There was no sprinkler system. A functioning sprinkler system would have controlled the fire early, prevented flashover, kept smoke at survivable levels and given people time to escape. But Gul Plaza, despite being a high-risk commercial building, had no automatic sprinklers. This single factor dramatically increased the death toll. No working fire alarm or early warning system was in place. Survivors reported that there was no audible fire alarm, no evacuation announcement and no coordinated response. People on upper floors only realised there was a fire when smoke reached them, by which time their fates had already been sealed.

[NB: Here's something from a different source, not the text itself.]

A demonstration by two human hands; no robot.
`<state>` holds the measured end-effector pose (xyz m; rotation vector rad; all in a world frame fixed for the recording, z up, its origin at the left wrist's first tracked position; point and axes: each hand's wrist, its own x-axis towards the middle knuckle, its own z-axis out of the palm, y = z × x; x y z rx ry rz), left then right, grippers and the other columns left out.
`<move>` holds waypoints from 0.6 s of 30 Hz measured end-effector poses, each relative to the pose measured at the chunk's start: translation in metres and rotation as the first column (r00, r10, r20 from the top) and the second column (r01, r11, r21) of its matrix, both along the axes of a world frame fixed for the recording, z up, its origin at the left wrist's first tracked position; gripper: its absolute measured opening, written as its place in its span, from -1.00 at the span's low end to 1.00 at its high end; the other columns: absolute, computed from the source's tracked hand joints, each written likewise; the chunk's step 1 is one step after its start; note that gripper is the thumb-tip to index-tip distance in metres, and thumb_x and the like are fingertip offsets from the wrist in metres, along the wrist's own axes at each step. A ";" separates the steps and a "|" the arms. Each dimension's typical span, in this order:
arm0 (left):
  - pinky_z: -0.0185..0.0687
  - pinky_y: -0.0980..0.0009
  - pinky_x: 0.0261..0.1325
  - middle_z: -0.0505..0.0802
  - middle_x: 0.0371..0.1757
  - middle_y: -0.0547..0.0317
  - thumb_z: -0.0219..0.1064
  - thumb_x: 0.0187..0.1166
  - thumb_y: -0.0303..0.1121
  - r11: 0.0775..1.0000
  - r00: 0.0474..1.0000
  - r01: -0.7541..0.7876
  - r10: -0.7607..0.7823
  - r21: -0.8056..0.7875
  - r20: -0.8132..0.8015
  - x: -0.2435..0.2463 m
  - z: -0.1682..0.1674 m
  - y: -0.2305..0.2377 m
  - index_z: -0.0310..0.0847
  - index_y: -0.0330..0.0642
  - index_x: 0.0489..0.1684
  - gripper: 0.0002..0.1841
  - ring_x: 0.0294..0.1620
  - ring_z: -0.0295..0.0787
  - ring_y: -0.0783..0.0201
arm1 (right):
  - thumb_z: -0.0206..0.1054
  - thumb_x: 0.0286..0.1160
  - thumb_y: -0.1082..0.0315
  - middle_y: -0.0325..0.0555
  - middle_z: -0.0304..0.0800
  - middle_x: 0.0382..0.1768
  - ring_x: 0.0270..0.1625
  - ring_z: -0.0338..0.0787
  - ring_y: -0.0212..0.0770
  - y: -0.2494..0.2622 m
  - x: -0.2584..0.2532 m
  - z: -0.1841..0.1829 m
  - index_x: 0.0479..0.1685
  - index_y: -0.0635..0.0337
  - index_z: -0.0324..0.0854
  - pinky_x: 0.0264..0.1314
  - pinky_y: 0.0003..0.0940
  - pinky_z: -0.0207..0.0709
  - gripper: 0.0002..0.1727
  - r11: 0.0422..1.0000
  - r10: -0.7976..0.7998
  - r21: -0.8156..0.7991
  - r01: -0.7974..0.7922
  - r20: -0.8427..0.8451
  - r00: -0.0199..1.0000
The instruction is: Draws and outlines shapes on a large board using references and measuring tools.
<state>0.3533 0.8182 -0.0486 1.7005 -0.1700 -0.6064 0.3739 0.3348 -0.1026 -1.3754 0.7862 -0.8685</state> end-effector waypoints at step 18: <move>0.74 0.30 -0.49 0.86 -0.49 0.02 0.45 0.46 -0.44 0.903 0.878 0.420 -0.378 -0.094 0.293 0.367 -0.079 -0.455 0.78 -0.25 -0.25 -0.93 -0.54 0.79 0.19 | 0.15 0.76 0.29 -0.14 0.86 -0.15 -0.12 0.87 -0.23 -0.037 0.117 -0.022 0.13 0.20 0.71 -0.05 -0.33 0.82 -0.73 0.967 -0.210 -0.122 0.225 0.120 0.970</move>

There was a clear violation of the requirement for compartmentation. Gul Plaza had open vertical shafts, unsealed service ducts and no smoke barriers. This allowed smoke to rise rapidly through the building. Occupants were trapped before they even knew that their lives were in peril. This combination of no alarms, no sprinklers, no smoke control and blocked exits meant the fire reached flashover conditions quickly. People on the upper floors were overcome by smoke within minutes. It should be clear by now that the Gul Plaza tragedy was not because of shortcomings in Pakistan’s fire code. Rather, it had to do with serious, and possibly criminal, lapses in the enforcement of the code.

So who enforces the code? The law states that enforcement “shall vest with the Authority Having Jurisdiction (AHJ)” within its respective area. In Karachi, this authority is vested with the Sindh Building Control Authority (SBCA), an agency of the Sindh government. Hence, it is the SBCA that bears the brunt of explaining why it failed to enforce the code, leading to this tragedy.

But it is useful to understand that the ecosystem of corruption in Pakistan means that the SBCA is perhaps not solely to blame. Consider that a poorly paid SBCA fire inspector shows up at a property such as Gul Plaza and insists that it comply or face closure. The seths who own and occupy the property realise that compliance will come at a substantial cost. So the poorly paid inspector is handed a sealed envelope. He overlooks the violations. He is happy. And the seths are happy. Until one day their shortsightedness catches up with them in a catastrophic manner.

“Systemic” is a much hackneyed term these days. Yet in the context of Gul Plaza, it captures precisely the failures that led to this disaster. Everyone is responsible to a degree – the SBCA, the Sindh government, the owners of Gul Plaza and even the hapless tenants of its shops, who failed to insist that the building comply with the fire code and who paid with their lives and wealth for this entirely avoidable tragedy.

The lesson here is that fire safety is not an extravagant indulgence. It is a matter of life and death. There must never be another Gul Plaza.

The writer is an MIT-trained civil engineer and chairman of Mustaqbil Pakistan. He holds an MBA from Harvard Business School.